What you need to do => Once the line containing "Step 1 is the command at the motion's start" is found in the entries below, restate it and each following line word for word, stopping after the line containing "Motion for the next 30".

Data shown =>
◇ ◇ ◇ ◇
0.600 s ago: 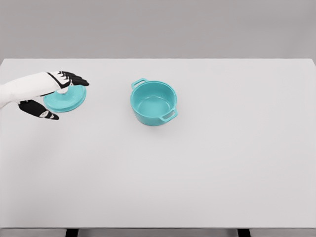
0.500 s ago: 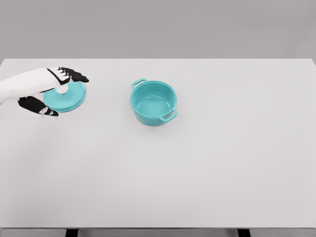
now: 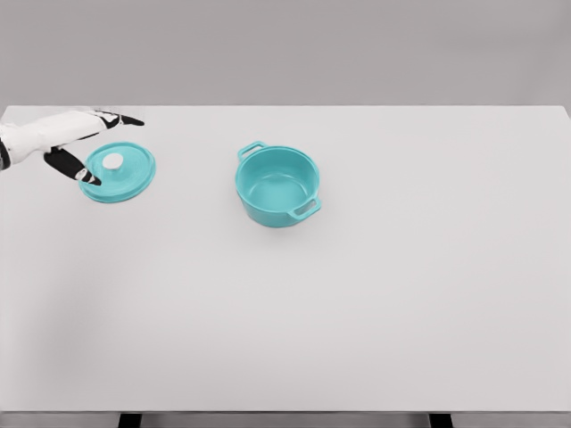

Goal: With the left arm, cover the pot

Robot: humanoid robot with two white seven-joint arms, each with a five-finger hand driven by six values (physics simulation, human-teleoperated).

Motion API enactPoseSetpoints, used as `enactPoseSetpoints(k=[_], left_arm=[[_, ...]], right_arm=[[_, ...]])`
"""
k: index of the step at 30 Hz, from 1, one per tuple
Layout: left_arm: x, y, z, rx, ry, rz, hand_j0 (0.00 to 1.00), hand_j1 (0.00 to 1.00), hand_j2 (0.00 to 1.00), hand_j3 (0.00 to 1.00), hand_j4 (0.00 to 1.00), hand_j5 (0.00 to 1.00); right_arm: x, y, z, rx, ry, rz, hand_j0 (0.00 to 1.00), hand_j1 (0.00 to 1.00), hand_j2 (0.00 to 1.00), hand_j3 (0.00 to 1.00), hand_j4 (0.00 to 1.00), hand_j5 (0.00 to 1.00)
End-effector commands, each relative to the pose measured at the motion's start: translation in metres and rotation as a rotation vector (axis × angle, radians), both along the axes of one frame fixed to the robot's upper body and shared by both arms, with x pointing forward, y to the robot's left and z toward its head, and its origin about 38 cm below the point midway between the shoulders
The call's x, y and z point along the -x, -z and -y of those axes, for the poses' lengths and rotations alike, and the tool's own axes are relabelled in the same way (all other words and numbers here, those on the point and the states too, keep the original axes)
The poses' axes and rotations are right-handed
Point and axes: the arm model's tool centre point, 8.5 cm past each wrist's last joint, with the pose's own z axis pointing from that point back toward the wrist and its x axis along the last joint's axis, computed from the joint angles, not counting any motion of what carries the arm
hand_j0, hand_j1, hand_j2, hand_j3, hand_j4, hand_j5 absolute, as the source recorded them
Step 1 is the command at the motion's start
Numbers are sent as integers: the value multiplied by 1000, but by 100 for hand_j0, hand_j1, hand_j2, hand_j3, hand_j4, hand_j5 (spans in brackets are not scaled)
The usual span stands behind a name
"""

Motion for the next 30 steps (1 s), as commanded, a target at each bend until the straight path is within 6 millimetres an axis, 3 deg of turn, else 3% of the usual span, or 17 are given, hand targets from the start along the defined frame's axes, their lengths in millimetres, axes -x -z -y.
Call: enactPoseSetpoints(k=[1, 8, 11, 15, 21, 27, 30], left_arm=[[-3, 14, 2, -8, -15, -38, 100, 100, 100, 100, 100, 100], [-11, 2, 1, 67, -64, 85, 100, 100, 100, 100, 100, 100], [-13, 10, -9, -14, -104, 155, 100, 100, 100, 100, 100, 100], [-13, 18, -8, -117, -77, 149, 100, 100, 100, 100, 100, 100], [-16, 35, -3, -90, -103, 108, 100, 100, 100, 100, 100, 100], [-17, 35, -7, -85, -117, 107, 100, 100, 100, 100, 100, 100], [-17, 38, -10, -85, -129, 98, 92, 92, 92, 92, 92, 92]], right_arm=[[0, 0, 0, 0, -1, 0, 100, 100, 100, 100, 100, 100], [0, 0, 0, 0, -1, 0, 100, 100, 100, 100, 100, 100], [0, 0, 0, 0, -1, 0, 100, 100, 100, 100, 100, 100], [0, 0, 0, 0, -1, 0, 100, 100, 100, 100, 100, 100], [0, 0, 0, 0, -1, 0, 100, 100, 100, 100, 100, 100], [0, 0, 0, 0, -1, 0, 100, 100, 100, 100, 100, 100], [0, 0, 0, 0, -1, 0, 100, 100, 100, 100, 100, 100]])
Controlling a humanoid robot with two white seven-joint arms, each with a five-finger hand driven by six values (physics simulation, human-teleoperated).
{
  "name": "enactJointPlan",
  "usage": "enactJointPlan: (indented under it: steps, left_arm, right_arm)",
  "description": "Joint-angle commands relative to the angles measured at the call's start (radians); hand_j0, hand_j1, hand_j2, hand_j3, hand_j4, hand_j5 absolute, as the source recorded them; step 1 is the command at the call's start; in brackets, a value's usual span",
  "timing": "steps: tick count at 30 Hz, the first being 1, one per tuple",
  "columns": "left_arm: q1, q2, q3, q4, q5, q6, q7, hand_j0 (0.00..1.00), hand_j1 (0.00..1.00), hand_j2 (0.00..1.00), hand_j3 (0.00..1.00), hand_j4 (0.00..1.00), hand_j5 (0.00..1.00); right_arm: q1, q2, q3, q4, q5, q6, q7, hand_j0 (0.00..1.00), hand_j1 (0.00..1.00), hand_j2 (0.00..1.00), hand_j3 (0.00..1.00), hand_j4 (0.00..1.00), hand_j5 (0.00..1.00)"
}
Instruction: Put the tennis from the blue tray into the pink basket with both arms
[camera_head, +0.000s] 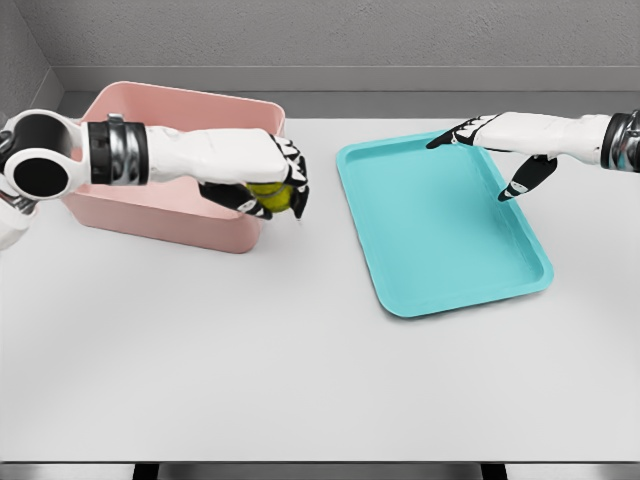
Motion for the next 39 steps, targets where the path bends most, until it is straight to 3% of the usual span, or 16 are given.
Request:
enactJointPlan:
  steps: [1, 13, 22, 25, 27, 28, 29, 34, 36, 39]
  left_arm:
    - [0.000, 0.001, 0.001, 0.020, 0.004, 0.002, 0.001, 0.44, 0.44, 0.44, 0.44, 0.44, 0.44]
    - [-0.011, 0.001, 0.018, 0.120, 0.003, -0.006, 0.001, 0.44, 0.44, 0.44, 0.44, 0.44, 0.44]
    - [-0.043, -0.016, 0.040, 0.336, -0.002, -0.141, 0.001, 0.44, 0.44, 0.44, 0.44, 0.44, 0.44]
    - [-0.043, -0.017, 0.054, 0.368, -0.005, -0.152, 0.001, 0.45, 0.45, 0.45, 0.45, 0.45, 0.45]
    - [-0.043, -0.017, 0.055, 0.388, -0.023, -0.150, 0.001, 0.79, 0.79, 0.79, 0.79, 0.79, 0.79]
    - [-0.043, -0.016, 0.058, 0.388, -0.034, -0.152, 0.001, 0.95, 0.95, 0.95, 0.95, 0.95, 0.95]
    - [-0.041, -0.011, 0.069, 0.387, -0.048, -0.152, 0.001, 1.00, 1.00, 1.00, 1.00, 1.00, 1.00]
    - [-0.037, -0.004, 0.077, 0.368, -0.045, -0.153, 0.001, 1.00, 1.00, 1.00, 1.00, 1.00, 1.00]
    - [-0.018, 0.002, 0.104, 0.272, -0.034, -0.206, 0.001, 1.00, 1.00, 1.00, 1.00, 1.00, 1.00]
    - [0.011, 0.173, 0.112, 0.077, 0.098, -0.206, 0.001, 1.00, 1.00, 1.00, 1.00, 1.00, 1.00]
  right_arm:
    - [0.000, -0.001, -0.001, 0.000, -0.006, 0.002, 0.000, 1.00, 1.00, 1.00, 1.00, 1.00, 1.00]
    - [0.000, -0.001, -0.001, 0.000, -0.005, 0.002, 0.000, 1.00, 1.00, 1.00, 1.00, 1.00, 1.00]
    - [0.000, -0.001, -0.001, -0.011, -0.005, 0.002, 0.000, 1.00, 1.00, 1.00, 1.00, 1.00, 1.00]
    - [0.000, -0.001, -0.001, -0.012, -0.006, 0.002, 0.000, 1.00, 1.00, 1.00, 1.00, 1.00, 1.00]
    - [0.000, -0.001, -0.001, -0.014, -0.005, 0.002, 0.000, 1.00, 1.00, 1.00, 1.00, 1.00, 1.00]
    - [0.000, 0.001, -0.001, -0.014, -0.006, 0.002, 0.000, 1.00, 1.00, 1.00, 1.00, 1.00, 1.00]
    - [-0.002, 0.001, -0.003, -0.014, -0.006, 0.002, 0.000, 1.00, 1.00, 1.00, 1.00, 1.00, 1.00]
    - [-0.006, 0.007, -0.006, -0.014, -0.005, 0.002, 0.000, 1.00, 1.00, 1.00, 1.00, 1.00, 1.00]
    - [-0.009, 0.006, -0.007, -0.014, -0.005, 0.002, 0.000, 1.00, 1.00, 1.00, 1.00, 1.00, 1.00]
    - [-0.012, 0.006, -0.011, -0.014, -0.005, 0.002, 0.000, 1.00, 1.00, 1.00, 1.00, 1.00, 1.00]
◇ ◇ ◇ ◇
Finished task =>
Step 1 is the command at the motion's start
Numbers are sent as integers: the value multiplied by 1000, but by 100 for hand_j0, hand_j1, hand_j2, hand_j3, hand_j4, hand_j5 (spans in brackets are not scaled)
The usual span stands behind a name
"""

Motion for the next 30 steps (1 s), as commanded, a target at each bend until the straight path is within 6 millimetres an axis, 3 deg of turn, else 3% of the usual span, or 17 are given, hand targets from the start along the defined frame's axes, their lengths in millimetres, axes -x -z -y.

The answer given above is the complete response.